Return only those lines of the material that contain "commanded".
========
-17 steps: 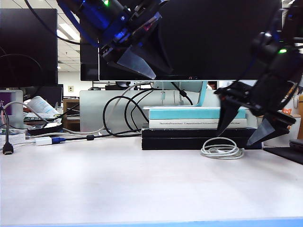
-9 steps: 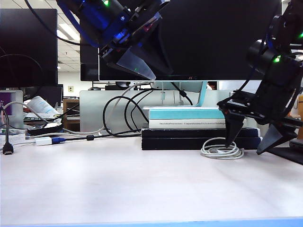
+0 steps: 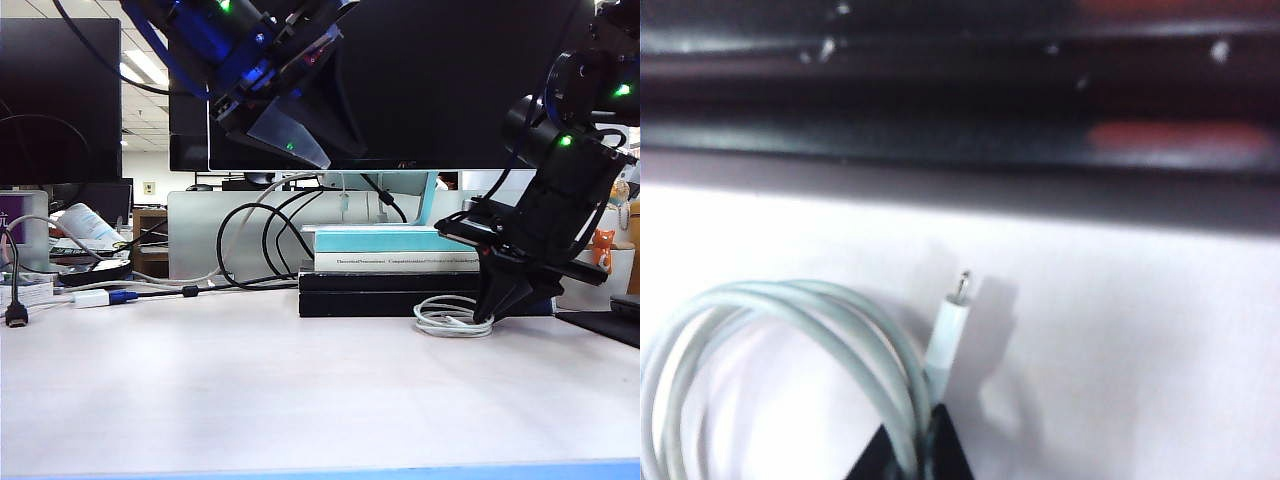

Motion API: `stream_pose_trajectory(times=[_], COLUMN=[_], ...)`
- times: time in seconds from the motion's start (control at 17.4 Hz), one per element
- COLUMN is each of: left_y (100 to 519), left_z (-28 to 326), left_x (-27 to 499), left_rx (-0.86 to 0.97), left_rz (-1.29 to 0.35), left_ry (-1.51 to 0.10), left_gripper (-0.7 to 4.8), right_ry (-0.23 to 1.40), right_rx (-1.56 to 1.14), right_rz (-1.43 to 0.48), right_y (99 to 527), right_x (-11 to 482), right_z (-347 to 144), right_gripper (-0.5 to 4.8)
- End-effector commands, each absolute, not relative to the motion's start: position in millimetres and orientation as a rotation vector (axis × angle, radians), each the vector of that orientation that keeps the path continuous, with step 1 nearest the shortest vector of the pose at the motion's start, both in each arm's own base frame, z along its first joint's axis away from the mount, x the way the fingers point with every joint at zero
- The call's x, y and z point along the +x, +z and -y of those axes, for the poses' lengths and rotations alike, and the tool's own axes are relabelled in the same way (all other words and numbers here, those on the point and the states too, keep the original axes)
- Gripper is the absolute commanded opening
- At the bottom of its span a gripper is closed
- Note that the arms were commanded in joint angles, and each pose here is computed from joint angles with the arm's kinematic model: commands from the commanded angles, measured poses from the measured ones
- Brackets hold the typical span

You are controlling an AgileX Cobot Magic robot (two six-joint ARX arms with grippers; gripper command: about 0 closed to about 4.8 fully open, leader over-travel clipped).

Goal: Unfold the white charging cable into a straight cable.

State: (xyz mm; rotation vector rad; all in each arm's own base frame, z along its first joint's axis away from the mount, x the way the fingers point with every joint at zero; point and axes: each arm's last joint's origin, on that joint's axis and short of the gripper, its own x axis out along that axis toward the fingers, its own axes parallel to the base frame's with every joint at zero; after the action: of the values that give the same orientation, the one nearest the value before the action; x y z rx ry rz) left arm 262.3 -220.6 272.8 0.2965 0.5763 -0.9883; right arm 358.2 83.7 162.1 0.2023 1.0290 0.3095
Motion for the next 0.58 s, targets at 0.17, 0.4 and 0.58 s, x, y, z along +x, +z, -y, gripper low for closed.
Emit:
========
RESULT OF THIS EXERCISE ▸
- Gripper is the absolute commanded opening
- Note that the arms were commanded in joint angles, and each pose here is computed from joint angles with the arm's kinematic model: commands from the commanded angles, measured poses from the measured ones

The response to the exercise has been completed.